Work task =>
Begin at the top of the records and copy each line exactly. The line containing "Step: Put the" is the last one to include.

++++++++

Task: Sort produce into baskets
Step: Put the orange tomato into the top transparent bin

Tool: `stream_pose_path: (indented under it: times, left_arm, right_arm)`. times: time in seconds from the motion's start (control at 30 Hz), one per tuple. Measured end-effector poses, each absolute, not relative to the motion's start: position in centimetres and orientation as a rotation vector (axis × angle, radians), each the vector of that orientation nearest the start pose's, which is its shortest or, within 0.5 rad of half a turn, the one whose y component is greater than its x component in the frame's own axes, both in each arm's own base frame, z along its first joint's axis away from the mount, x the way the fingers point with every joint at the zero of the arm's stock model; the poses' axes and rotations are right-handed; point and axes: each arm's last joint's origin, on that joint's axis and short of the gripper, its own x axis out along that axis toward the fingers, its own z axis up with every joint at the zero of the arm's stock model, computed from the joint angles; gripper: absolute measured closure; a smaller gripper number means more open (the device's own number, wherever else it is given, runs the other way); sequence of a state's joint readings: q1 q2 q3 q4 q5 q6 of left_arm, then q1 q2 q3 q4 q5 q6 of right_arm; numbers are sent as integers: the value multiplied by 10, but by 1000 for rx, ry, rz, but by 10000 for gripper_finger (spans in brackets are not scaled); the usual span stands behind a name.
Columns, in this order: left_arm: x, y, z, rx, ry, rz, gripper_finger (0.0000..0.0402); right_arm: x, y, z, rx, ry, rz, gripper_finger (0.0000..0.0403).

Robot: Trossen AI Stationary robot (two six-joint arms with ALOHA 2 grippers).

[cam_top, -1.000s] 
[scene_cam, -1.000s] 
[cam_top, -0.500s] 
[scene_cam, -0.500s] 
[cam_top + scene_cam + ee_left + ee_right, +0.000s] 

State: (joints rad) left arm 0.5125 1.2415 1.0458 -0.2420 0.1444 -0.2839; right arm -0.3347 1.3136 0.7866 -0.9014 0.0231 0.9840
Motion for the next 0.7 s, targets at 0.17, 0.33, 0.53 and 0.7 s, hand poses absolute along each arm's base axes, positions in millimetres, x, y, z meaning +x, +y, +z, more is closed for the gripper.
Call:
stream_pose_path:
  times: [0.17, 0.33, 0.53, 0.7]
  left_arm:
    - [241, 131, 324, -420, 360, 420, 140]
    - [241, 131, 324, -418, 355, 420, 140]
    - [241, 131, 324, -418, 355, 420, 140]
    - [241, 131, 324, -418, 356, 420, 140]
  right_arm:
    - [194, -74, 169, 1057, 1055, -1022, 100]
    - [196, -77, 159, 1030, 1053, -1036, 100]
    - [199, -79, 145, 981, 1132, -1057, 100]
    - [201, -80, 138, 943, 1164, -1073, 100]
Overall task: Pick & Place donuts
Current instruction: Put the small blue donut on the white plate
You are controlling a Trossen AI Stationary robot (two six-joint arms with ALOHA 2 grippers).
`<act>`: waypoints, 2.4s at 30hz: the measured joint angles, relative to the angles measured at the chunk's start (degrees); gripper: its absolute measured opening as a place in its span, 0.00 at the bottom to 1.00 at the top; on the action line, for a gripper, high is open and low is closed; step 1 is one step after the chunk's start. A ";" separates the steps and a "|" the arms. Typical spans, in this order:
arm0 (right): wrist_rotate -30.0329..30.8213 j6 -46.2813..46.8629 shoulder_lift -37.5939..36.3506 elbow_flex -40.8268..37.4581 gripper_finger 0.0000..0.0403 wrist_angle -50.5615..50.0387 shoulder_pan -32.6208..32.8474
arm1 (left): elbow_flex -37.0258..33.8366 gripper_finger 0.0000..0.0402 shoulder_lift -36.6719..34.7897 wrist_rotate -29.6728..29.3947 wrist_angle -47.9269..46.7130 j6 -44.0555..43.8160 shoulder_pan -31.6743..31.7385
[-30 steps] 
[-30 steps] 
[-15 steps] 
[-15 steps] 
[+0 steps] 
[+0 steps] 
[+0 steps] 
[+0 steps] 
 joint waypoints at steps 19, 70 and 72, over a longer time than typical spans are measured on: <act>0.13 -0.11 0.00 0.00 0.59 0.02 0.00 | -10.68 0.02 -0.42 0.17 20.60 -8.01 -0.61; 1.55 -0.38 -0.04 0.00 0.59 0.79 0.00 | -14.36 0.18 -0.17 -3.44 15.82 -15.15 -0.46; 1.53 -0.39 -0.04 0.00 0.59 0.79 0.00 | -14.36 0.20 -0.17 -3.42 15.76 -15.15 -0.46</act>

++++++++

Written response =>
Task: Sort produce into baskets
Step: Put the orange tomato into the top transparent bin

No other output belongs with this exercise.